*What you will do*:
If a line below holds the word "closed", count it; then say how many such lines there are and nothing else.

*Task input*:
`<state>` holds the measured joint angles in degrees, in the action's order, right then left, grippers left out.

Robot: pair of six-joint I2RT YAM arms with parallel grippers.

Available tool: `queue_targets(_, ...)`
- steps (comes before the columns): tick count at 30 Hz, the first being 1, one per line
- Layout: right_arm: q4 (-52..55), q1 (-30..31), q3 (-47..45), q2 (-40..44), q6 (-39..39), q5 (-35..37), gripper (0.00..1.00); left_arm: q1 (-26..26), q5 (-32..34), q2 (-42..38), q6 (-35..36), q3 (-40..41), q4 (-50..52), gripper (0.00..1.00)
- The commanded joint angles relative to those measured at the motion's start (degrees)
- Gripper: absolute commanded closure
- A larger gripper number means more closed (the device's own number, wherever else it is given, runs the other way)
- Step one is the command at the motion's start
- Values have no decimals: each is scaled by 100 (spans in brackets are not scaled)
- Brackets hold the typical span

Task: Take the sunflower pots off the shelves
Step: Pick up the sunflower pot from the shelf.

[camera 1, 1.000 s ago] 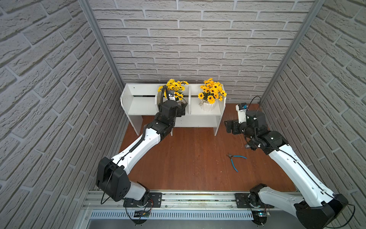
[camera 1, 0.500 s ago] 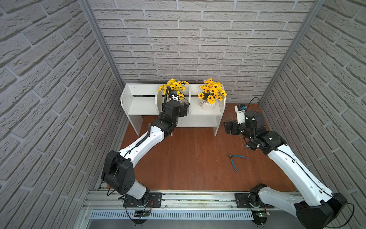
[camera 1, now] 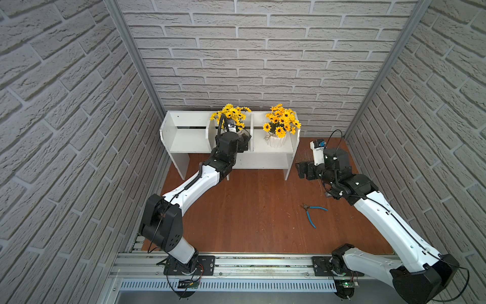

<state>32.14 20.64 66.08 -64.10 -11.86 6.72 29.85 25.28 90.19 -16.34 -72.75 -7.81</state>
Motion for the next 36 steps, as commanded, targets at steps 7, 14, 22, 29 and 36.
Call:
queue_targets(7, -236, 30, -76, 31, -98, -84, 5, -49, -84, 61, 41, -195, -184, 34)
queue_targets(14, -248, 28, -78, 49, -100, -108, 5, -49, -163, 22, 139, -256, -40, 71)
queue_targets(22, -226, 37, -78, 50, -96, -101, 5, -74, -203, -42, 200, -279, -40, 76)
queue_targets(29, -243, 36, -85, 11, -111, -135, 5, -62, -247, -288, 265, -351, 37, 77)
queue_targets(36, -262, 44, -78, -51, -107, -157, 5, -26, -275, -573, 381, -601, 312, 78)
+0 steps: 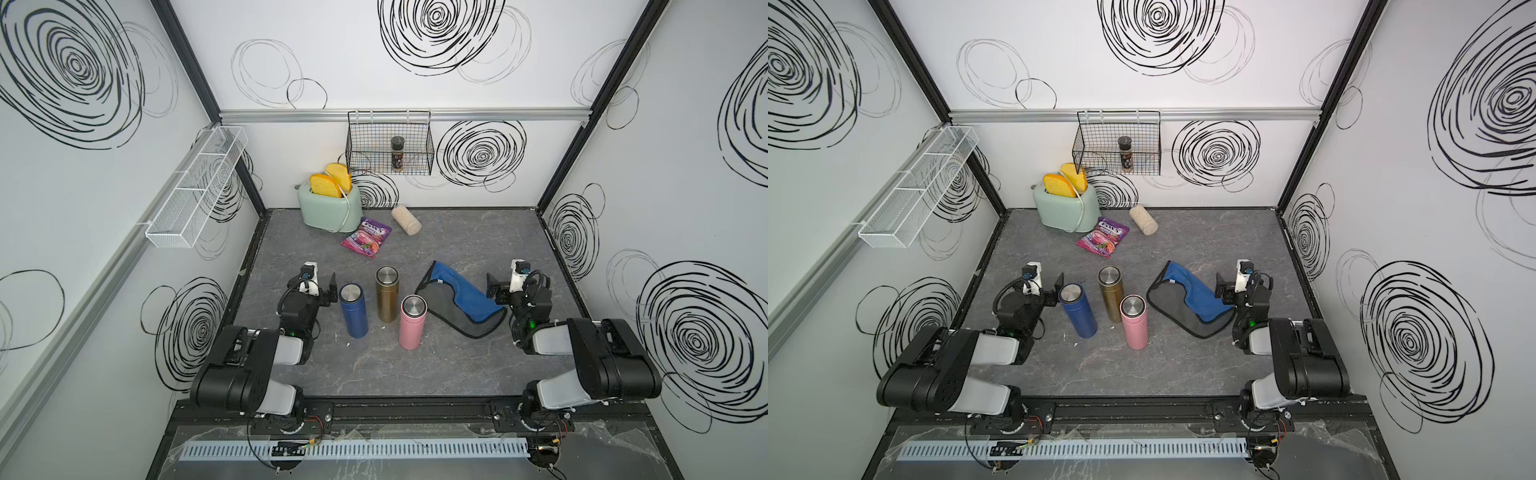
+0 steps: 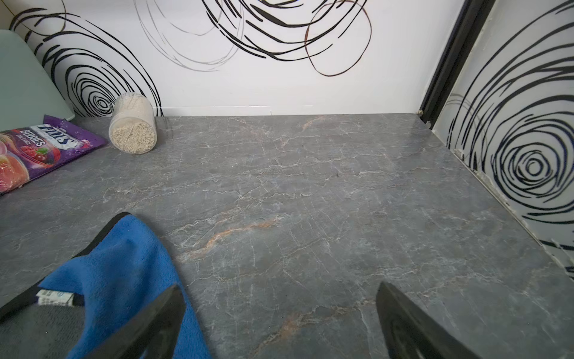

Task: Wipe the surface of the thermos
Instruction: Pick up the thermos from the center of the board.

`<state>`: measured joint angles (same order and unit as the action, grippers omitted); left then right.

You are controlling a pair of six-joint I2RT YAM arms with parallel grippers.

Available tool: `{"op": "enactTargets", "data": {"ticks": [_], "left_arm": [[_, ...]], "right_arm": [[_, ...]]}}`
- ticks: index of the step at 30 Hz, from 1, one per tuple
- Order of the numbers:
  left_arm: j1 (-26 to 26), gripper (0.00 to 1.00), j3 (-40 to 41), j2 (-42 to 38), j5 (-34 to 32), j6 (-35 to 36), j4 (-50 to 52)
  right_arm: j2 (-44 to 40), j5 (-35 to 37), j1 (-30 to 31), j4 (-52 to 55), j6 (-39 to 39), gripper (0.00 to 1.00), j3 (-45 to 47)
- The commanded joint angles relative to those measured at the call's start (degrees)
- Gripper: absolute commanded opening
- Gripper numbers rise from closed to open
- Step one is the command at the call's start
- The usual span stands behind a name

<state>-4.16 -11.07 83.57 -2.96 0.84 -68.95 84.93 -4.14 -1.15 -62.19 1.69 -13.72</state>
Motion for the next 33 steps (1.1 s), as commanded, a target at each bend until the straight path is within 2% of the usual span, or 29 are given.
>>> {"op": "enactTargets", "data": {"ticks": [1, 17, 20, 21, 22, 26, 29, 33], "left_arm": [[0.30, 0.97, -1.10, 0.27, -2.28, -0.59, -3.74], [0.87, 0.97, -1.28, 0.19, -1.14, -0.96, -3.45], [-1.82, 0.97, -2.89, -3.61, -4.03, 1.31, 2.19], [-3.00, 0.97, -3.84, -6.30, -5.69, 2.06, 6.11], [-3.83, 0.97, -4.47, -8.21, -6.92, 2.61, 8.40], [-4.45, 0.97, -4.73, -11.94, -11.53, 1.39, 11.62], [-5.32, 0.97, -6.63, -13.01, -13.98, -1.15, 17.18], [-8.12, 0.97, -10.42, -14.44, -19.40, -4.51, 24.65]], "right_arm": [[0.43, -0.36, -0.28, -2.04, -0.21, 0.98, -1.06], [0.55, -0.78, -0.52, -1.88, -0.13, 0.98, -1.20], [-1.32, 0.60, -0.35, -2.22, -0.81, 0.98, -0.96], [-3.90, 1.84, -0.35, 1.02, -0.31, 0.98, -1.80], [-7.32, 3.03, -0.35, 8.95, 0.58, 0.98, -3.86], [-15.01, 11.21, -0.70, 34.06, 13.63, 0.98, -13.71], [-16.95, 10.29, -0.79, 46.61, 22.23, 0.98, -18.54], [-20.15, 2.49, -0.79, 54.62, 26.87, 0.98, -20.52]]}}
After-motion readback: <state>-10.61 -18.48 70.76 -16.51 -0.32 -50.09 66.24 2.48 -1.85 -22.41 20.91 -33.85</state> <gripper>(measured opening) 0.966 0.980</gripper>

*Solution to this task*:
2